Your Meetings Aren't the Problem, Your Teams Are

Oversized teams create a coordination tax that AI has made dramatically more expensive, making smaller high-trust teams the real operating advantage.

Your Meetings Aren't the Problem, Your Teams Are

Two years ago I wrote on here that 2023 would be remembered as the year AI went mainstream. I was right about that. What I got wrong was assuming the biggest disruption would be technological.

It's not. It's organisational.

I have spent 15 years delivering technology transformation across financial services, government and enterprise. I have an MBA in Finance. I am currently completing a Graduate Certificate in Applied AI. And after all of that, the single biggest pattern I see killing value in Australian organisations right now has nothing to do with models, tooling or strategy decks.

It is team size.

Your meetings problem is not a meetings problem. It is a coordination tax that scales with every person you add to a team, and AI just made that tax an order of magnitude more expensive.

The maths is not new. Dunbar established in 1992 that the human brain sustains deep coordination with about five people. The military tested it empirically. Bezos arrived at the same number with the two pizza rule. Fred Brooks proved in 1975 that adding engineers to a software project makes it slower, not faster. Three entirely separate disciplines, evolutionary psychology, military operations and software engineering, all landed on the same answer.

What AI changed is the consequence of ignoring that answer.

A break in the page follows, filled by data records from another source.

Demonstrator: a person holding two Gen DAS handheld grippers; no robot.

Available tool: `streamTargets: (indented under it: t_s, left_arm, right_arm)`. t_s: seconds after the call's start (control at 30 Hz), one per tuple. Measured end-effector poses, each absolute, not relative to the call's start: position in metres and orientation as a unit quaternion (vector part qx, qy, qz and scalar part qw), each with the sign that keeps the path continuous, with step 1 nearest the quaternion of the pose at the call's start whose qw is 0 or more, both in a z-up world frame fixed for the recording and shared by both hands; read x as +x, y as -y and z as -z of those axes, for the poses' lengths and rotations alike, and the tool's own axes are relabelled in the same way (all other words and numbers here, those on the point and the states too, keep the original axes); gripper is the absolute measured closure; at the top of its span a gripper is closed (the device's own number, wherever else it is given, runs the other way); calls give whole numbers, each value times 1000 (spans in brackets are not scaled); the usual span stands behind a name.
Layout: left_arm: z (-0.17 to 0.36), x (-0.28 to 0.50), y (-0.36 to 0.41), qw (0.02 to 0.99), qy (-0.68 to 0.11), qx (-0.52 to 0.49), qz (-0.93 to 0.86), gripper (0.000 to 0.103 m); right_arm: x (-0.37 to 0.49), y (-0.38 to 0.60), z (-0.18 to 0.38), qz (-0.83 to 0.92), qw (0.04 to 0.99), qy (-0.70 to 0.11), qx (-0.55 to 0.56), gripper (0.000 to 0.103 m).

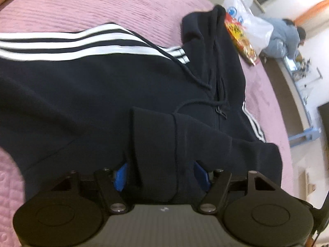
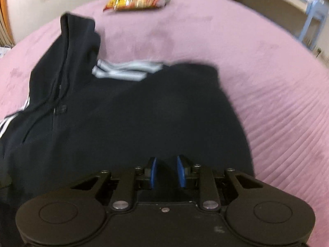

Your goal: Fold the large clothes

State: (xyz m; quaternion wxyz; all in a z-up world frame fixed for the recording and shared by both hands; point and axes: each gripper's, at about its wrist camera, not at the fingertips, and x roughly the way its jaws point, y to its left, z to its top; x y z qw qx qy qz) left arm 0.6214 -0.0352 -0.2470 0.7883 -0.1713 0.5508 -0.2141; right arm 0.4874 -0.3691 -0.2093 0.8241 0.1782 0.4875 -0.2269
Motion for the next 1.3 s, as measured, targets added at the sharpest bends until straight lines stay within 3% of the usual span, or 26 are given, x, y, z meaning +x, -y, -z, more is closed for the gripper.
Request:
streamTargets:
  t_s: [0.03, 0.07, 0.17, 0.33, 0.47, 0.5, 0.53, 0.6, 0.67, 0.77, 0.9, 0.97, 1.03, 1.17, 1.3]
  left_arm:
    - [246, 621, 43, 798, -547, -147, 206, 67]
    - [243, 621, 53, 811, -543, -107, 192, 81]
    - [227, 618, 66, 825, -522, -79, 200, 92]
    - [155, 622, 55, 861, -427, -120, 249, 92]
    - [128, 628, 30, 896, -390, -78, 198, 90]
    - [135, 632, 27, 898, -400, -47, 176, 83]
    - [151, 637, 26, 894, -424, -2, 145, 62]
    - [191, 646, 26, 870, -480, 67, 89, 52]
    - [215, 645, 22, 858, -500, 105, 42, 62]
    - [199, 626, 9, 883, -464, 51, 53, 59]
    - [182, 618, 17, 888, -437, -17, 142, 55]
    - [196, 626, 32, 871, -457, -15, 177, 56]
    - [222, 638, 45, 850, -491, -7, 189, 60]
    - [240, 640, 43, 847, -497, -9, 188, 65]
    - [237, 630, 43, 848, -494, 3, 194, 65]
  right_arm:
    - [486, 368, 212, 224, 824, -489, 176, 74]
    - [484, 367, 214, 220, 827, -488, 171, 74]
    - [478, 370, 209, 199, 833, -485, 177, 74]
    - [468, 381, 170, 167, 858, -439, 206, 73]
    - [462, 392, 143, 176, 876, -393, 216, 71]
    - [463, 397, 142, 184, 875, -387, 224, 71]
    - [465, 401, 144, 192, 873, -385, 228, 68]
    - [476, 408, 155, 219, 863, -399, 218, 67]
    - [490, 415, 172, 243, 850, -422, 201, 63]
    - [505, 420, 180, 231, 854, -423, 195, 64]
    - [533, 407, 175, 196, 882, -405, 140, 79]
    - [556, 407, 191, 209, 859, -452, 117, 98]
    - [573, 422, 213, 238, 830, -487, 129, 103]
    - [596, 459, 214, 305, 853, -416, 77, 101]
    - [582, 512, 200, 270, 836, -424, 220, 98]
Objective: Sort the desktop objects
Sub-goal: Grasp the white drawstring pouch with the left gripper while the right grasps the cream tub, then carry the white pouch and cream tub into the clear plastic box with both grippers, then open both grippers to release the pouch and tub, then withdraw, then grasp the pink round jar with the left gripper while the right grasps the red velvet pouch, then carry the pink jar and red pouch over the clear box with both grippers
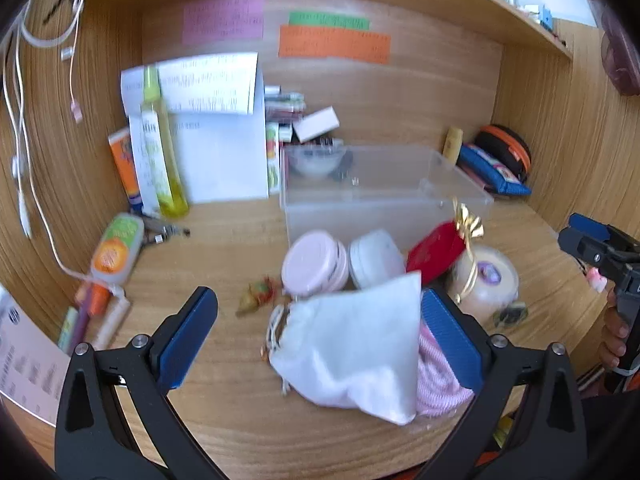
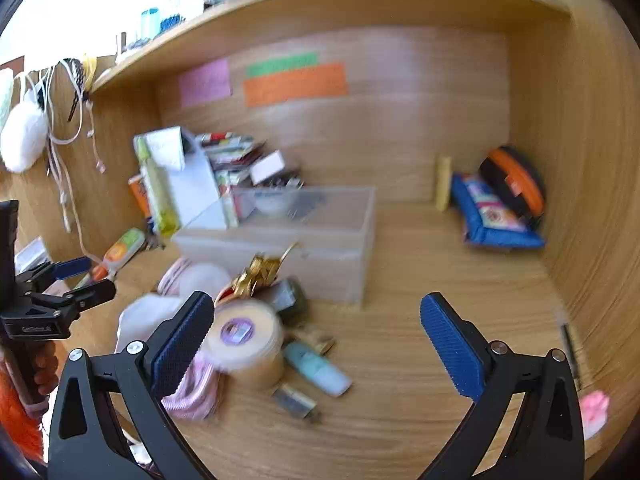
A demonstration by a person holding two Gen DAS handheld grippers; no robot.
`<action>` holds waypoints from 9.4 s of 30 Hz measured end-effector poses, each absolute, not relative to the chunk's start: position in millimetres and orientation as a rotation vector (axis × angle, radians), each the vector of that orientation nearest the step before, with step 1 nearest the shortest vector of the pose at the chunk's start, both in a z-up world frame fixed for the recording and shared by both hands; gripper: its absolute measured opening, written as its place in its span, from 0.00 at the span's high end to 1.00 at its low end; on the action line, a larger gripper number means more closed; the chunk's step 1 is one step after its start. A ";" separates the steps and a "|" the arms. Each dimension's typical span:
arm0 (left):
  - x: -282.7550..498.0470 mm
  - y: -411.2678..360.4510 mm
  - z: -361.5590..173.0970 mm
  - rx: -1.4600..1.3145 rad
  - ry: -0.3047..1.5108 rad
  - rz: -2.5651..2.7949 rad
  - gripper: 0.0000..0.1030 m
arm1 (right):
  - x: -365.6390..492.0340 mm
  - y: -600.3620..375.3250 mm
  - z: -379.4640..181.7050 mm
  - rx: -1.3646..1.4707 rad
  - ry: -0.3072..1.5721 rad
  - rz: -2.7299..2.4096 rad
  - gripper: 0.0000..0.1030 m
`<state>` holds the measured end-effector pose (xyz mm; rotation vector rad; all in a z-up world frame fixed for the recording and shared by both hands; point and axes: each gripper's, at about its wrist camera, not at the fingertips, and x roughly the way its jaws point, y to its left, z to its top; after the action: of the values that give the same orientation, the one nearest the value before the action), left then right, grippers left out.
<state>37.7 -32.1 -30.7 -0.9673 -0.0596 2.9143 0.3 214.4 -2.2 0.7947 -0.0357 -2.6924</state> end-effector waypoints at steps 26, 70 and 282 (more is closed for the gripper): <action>-11.7 -34.3 -96.3 -1.266 -0.239 2.621 0.00 | -32.8 145.3 -61.6 1.011 0.240 -2.536 0.09; 25.2 -46.8 -32.0 -0.957 -0.299 2.722 0.58 | -15.1 184.7 -15.1 0.873 0.071 -2.599 0.46; -64.4 -91.3 -67.0 -1.111 -0.414 2.640 0.36 | -66.4 177.9 -9.4 0.940 0.158 -2.548 0.67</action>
<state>-64.4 -91.3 -67.0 -1.1105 -0.4142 2.6399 -66.4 177.9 -9.4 0.9398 0.1577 -2.5478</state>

Before AI, a five person team produced X output. Adding a sixth gave you diminishing returns because coordination overhead grew faster than capacity. Annoying, but manageable when each person generated $250,000 a year in value. An effective AI native 5 person team can produce 5 to 10x more, output is no longer the constraint, coordination is. The revenue per employee data from AI native companies is staggering. Lovable, Midjourney, ElevenLabs, all running 5x, 10x or even 25x multiples above traditional SaaS benchmarks with tiny teams.

Each person on your team is now capable of generating millions in value, if you know how to use them, this means the coordination cost of person number six is no longer a minor tax. It is measured in millions of lost productivity. Every meeting on your calendar exists because someone decided coordination was worth the cost. At $250,000 per person, it often was. At $2 million per person, most of those meetings are net negative.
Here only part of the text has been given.